Uit de door Oekraïne, na het uiteenvallen van de Sovjet-Unie, met een aantal westerse landen gesloten belastingverdragen kon een zekere bereidheid van dat land worden afgeleid tot een verlaging van het bronheffingspercentage voor deelnemingsdividenden. Aanvankelijk wenste Oekraïne het bronheffingspercentage voor deelnemingsdividend in de relatie tot Nederland evenwel niet verder te verlagen dan tot 5%, zoals ook door Oekraïne was overeengekomen met de Verenigde Staten van Amerika en met het Verenigd Koninkrijk.

Van Nederlandse zijde is daartegenover een bronheffing van 0% voor deelnemingsdividend en 15% voor overige dividenden bepleit. Uiteindelijk bleek Oekraïne bereid in zekere mate aan het Nederlandse streven naar een zo laag mogelijke bronheffing voor deelnemingsdividend tegemoet te komen. Bij wijze van compromis zijn voor dividenden bronheffingstarieven van 0%, 5%, en 15% overeengekomen.

Het tarief van 0% is in twee verschillende situaties van toepassing. Het is in de eerste plaats van toepassing indien sprake is van een directe deelneming van minimaal 50% in het kapitaal van de uitdelende vennootschap, mits in die uitdelende vennootschap een investering van minimaal 300 000 Amerikaanse dollars of de tegenwaarde daarvan in de nationale valuta van de verdragsluitende staten is gedaan. In de tweede plaats is het van toepassing indien de investering van de deelnemende vennootschap in de uitdelende vennootschap is gegarandeerd of verzekerd door de regering of de centrale bank van de staat van vestiging van de ontvangende vennootschap of door enig agentschap dat of enige instantie (waaronder begrepen een financiële instelling) die eigendom is van of wordt beheerst door die regering.

Het tarief van 5% is van toepassing indien sprake is van een directe deelneming van minimaal 20% in het kapitaal. Het tarief van 15% is in alle overige gevallen van toepassing.

Teneinde eventuele problemen met betrekking tot het vaststellen van de omvang van de investeringen te ondervangen die kunnen optreden als gevolg van fluctuaties op de valutamarkten is een bepaling in het Protocol opgenomen (artikel VI) , waarin is bepaald dat voor de vaststelling of aan de voorwaarde van de investering van minimaal 300 000 Amerikaanse dollars of de tegenwaarde daarvan in de nationale valuta van de verdragsluitende staten is voldaan, uitgegaan dient te worden van de waarde van de investering op het moment waarop deze wordt gepleegd.

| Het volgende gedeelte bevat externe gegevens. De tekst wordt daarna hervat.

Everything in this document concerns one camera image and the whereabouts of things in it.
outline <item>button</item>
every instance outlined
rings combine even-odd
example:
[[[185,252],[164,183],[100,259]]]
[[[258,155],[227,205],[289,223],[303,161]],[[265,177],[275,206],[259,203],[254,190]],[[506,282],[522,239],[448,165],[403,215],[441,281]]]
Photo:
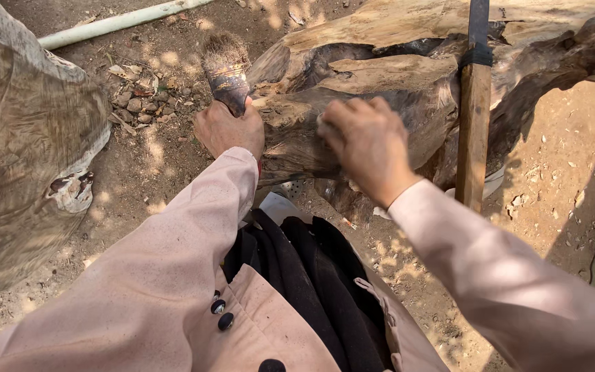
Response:
[[[224,311],[224,307],[226,306],[225,300],[217,300],[210,305],[210,312],[213,314],[219,314],[220,312]]]
[[[277,359],[265,359],[259,366],[259,372],[286,372],[286,367]]]
[[[222,315],[219,318],[219,321],[217,322],[217,328],[219,328],[220,331],[223,331],[232,325],[233,325],[233,314],[231,314],[230,312],[227,312],[226,314]]]

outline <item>soil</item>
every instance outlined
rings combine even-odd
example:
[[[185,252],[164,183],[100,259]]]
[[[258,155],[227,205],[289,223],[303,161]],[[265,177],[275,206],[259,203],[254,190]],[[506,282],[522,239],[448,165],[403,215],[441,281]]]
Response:
[[[1,3],[42,37],[94,15],[101,19],[161,2]],[[137,136],[114,126],[110,142],[91,164],[96,180],[87,217],[45,265],[0,294],[0,330],[60,295],[107,247],[161,211],[209,165],[211,157],[193,139],[191,123],[194,111],[210,102],[197,58],[197,43],[206,30],[226,29],[243,37],[254,61],[286,32],[348,15],[360,3],[351,1],[349,7],[343,7],[336,1],[279,4],[252,0],[243,9],[234,0],[220,0],[185,12],[185,20],[173,17],[154,21],[54,50],[83,68],[111,99],[125,89],[126,82],[107,73],[107,68],[112,63],[135,63],[144,67],[142,76],[161,73],[160,86],[173,79],[177,88],[169,92],[180,101],[176,118],[164,123],[156,118],[151,126],[137,129]],[[306,25],[291,20],[289,10],[304,18]],[[191,94],[181,94],[185,88],[192,89]],[[447,291],[391,221],[374,216],[368,229],[353,229],[316,194],[313,180],[306,185],[297,206],[326,218],[344,233],[362,258],[392,286],[452,370],[510,370],[461,316]],[[583,190],[584,201],[576,208],[576,196]],[[257,204],[267,192],[262,189],[257,193]],[[506,205],[520,195],[530,198],[511,217]],[[595,252],[595,83],[580,83],[568,91],[555,89],[541,98],[533,124],[524,131],[524,142],[508,156],[501,188],[484,201],[482,214],[567,272],[583,280],[590,274],[595,278],[595,268],[589,268]]]

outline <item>pink sleeve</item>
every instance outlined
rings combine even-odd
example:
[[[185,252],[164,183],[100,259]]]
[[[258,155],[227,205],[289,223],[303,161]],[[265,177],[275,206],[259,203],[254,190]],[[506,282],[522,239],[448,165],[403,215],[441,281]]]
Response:
[[[514,368],[595,371],[595,289],[428,181],[404,191],[389,214]]]
[[[0,370],[189,371],[186,334],[252,205],[259,171],[231,148],[58,298],[0,333]]]

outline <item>brush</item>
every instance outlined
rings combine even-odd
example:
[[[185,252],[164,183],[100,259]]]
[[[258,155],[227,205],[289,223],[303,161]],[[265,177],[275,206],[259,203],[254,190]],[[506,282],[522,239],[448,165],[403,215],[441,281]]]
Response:
[[[206,35],[201,48],[201,66],[213,97],[224,103],[234,117],[242,116],[244,100],[249,94],[245,75],[249,57],[243,39],[226,31]]]

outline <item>pvc pipe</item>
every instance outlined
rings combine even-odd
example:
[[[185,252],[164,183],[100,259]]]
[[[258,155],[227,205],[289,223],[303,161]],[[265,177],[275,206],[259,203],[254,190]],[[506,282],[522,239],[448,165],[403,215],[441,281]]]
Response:
[[[59,31],[38,39],[38,42],[46,50],[61,48],[74,42],[99,37],[109,32],[127,29],[138,24],[168,17],[172,14],[210,3],[211,1],[213,0],[174,0],[169,3],[147,7],[138,11]]]

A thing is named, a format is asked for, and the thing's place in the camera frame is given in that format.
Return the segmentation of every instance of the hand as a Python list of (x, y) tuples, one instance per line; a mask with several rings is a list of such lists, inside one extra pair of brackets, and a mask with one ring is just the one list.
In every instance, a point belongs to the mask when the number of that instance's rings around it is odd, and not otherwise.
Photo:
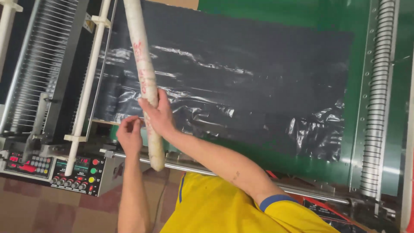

Inkomsten uit winstdelende obligaties worden, op grond van het bepaalde in artikel VII van het Protocol, voor wat betreft Nederland onder de omschrijving van het begrip «dividend» gebracht.

Interest (artikel 11, juncto Protocol, artikelen VII en VIII)

De nationale wetgeving van Oekraïne voorziet in een bronbelasting op interest van 15%. Oekraïne bleek er zeer sterk aan te hechten in het Verdrag een bronheffing van 10% op interest op te nemen. Hiermee is Nederland, gelet op de overige bepalingen van het Verdrag uiteindelijk akkoord gegaan, mede omdat Oekraïne bereid bleek daarop een aantal belangrijke uitzonderingen te accepteren. Zo is voor interest betaald op leningen verstrekt door banken of andere financiële instellingen en interest ter zake van leverancierskrediet bij de aanschaf van machines en uitrusting een bronheffing van maximaal 2% overeengekomen (artikel 11, tweede lid). Voorts is voor een aantal categorieën interest een vrijstelling van belastingheffing in de bronstaat overeengekomen. Het betreft interest betaald aan of door de overheid, de centrale bank of een lagere overheid, of ter zake van leningen gegarandeerd of verzekerd door de regering of de centrale bank van de staat van vestiging van de ontvangende vennootschap of door enig agentschap dat of enige instantie (waaronder begrepen een financiële instelling) die eigendom is van of wordt beheerst door die regering (artikel 11, derde lid).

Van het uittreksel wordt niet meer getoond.